I was in the middle of explaining myself the other night at dinner.
I was telling my “story”, as it were, to a close friend. Recounting things I have experienced over the last few months since moving to New York, obstacles I have overcome, the usual.
What I was REALLY doing was making excuses. Sure, the yarn I wove was no lie, but I was telling the tale in an attempt to justify my being a horrible friend to her over the last few months. In essence, I was framing my story as if it were something infinitely worse than anything she could have been through.
It’s amazing how we can talk ourselves into situations like this if we cease to stay vigilant with where are thoughts are going. In fact, I wouldn’t have realized what I was doing unless she pointed it out.
And what she said will stick with me for a while.

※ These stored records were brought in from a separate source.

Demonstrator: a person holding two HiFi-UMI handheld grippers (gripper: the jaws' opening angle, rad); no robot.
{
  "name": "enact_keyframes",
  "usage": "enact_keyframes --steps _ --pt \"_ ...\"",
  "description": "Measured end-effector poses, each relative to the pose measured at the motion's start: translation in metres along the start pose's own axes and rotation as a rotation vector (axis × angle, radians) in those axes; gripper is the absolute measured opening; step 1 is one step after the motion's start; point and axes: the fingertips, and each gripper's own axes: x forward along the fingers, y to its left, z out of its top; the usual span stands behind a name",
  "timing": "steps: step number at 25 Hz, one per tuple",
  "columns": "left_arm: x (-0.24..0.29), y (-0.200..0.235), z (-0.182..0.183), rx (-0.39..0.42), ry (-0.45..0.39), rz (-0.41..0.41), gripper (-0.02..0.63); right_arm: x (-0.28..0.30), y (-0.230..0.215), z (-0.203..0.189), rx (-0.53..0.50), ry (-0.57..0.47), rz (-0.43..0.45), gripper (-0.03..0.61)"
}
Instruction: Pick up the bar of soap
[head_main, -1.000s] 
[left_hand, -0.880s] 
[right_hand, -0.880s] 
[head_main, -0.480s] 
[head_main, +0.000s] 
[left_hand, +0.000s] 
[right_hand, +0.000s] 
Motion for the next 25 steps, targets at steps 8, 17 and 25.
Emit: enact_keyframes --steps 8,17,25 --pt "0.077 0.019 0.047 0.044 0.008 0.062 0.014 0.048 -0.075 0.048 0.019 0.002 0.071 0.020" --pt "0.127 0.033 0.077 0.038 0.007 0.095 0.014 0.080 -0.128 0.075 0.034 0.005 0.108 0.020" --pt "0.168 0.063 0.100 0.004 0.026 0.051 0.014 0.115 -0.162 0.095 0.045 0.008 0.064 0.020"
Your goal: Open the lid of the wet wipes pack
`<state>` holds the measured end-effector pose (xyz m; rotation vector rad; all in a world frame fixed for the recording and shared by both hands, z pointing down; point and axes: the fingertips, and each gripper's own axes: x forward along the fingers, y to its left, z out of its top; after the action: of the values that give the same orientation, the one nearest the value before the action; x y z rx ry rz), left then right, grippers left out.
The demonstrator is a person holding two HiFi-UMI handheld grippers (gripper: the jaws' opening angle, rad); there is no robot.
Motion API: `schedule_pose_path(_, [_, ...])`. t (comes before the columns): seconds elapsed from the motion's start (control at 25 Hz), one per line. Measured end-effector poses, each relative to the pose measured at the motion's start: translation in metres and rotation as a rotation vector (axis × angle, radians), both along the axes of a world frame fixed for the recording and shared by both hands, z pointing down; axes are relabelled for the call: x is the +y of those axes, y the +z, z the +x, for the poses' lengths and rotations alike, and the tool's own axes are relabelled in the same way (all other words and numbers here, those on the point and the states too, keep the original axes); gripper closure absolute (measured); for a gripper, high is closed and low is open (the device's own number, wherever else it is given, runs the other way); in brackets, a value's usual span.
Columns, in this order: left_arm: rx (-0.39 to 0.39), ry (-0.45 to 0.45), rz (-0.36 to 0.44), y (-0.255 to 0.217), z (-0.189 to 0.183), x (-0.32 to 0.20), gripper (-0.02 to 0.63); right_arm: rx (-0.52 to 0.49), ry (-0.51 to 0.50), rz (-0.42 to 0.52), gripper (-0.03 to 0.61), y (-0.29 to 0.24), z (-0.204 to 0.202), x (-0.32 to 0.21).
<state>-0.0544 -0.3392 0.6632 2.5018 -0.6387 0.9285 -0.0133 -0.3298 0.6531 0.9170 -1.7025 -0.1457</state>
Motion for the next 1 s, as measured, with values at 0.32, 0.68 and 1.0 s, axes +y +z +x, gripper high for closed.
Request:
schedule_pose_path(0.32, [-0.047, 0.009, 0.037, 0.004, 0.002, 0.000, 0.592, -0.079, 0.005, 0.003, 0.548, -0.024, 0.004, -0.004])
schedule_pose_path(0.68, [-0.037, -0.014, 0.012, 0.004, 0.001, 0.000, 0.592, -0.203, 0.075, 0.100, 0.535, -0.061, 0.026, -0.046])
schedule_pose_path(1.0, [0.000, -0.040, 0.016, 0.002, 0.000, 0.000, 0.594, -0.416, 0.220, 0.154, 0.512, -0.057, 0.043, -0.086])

She told me that my story was just my story. Not good or bad, but just a sequence of events. To these events, I apply labels and feelings. We all do this, and our associated feelings cause us to feel that our particular story is more valid/powerful/difficult than another person’s.
But that is a poor way to look at it. How we react to situations, how we choose to frame them, is completely relative. What effects one person in a minor way might be a major setback to another.
Everyone has a story, and everyone chooses to react to their own circumstances in their own way. By harping on my story, I completely trivialized things that comprised her story.
We all have a story.
Think about it.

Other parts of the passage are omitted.